Indígenas e quilombolas desabafam sobre mudanças em suas rotinas, e Ministério Público aponta que falta de escuta prévia às comunidades afronta a lei.
Foto: Luiz Santana
Em audiência na Comissão de Meio Ambiente, moradores vindos de várias comunidades protestaram contra danos da mineração
Da redação da Rede Hoje
Com cartazes dizendo "Lítio só com soberania popular" e "Zema, tira as mãos do nosso lítio", comunidades do Vale do Jequitinhonha expressaram indignação na Assembleia Legislativa de Minas Gerais (ALMG) nesta sexta-feira (5/7/24). Lideranças indígenas, quilombolas e comunitárias denunciaram os impactos socioambientais da exploração do lítio na região, que abriga as maiores reservas do mineral no país.
Durante a reunião da Comissão de Meio Ambiente e Desenvolvimento Sustentável, convocada pela deputada Beatriz Cerqueira (PT), os presentes relataram violações de direitos e a falta de consulta prévia sobre os projetos minerários. Nídia Miranda, de Poço Dantas, Itinga, destacou os efeitos negativos, como casos de depressão, ansiedade e problemas respiratórios entre os moradores, além da sobrecarga nos serviços de saúde de cidades como Araçuaí devido à chegada de trabalhadores de fora.
Entre os relatos, mencionaram-se casas rachadas por explosões nas minas, água contaminada e o desvio de estradas locais.

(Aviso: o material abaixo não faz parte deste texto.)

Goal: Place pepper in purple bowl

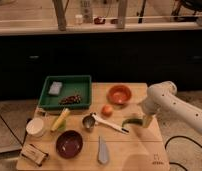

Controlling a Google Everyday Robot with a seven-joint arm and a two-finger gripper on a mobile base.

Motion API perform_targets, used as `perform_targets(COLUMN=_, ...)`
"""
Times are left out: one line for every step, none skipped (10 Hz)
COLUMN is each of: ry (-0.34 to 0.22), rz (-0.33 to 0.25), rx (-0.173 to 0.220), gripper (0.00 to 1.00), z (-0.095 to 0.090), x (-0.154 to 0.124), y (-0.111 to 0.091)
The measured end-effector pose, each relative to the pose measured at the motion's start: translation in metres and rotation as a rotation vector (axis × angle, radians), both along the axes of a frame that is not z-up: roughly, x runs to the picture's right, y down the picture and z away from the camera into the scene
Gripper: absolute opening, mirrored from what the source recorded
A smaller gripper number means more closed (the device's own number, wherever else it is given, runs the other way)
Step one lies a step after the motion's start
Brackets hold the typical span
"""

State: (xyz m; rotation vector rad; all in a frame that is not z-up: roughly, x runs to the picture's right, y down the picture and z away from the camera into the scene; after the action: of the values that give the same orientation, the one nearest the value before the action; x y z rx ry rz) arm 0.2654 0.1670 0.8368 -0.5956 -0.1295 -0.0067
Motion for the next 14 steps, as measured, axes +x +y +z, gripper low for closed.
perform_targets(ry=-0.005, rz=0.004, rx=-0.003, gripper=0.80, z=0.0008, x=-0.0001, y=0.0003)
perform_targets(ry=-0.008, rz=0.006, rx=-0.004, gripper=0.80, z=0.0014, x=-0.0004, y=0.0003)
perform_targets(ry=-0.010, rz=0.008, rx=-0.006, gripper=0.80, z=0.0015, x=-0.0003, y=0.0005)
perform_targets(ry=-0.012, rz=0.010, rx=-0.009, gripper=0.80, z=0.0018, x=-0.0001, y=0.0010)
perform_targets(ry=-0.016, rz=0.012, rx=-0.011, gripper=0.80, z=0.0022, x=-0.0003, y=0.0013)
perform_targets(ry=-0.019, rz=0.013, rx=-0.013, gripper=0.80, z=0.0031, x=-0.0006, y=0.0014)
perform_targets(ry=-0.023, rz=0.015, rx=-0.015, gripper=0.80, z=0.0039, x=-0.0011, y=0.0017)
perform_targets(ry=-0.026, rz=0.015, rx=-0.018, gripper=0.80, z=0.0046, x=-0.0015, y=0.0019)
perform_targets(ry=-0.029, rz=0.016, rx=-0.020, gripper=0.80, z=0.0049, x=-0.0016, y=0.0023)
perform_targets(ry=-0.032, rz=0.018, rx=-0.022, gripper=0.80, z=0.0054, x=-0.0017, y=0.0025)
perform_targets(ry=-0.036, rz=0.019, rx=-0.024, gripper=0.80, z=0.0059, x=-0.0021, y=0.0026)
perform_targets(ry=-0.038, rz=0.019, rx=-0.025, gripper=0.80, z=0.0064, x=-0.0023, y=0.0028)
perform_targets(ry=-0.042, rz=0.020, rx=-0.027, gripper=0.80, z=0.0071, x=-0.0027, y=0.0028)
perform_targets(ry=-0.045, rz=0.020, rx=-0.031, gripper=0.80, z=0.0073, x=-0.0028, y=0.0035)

Nídia contou sobre a vizinha, dona Custódia, idosa com problemas respiratórios, cujo quintal foi devastado por uma enxurrada vinda de instalações da mineradora Sigma. A comunidade também sofreu com o desvio de uma estrada centenária, dificultando o acesso aos serviços essenciais.

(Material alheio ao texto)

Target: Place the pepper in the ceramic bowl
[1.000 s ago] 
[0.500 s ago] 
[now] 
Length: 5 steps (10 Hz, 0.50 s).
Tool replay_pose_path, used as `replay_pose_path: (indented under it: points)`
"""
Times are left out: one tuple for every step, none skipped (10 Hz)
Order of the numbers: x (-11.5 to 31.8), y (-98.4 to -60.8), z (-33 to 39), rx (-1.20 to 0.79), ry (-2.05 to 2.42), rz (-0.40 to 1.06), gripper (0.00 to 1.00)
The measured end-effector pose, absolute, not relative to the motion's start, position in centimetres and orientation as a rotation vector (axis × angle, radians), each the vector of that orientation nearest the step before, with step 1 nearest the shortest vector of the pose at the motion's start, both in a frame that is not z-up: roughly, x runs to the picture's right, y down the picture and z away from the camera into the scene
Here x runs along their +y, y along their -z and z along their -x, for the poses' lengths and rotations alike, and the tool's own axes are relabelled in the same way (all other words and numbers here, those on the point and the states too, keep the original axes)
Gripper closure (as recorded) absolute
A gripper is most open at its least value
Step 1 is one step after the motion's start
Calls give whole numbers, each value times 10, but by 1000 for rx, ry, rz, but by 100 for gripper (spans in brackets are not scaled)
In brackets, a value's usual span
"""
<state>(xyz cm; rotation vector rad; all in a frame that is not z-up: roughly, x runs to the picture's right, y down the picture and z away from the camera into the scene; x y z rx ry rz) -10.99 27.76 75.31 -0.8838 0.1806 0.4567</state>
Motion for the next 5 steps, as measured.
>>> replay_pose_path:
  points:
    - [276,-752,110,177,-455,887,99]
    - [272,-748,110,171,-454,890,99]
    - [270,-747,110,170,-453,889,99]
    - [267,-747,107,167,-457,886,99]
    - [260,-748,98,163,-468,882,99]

José Claudinei Soares, vice-presidente da comunidade quilombola de Jirau, afirmou que a maioria dos moradores resistiu à pressão para deixar suas casas, permanecendo na comunidade. Ele criticou o planejamento da mineração e alertou sobre os impactos sociais, como o aumento dos aluguéis nas cidades. Cleonice Maria da Silva, liderança indígena da Aldeia Cinta Vermelha, expressou preocupações similares, destacando que a exploração do lítio causa uma nova invasão, comparável à de 1500.
Márcia Pereira Dias, presidenta do Sindicato dos Trabalhadores e Trabalhadoras Rurais de Araçuaí, criticou o tratamento desigual entre produtores rurais e mineradoras. Segundo ela, enquanto a mineradora pode realizar escavações sem restrições, os produtores rurais são multados por atividades tradicionais, como roçar.
O procurador da República em Minas, Helder Magno da Silva, informou que há um inquérito civil público no Ministério Público Federal para apurar possíveis violações de direitos étnicos, raciais e territoriais. Ele ressaltou que a falta de consulta prévia aos povos tradicionais viola a Convenção 169 da ONU, que tem força constitucional no Brasil, podendo invalidar as licenças concedidas pela ANM e órgãos ambientais.
O analista ambiental Lucas Grisólia, do Ministério do Meio Ambiente e Mudança do Clima, manifestou solidariedade às comunidades e se comprometeu a encaminhar internamente as denúncias e a participar de uma visita técnica à região. A deputada Beatriz Cerqueira reforçou que a audiência foi para dar voz aos moradores, com o objetivo de ouvir a mineradora em um próximo encontro.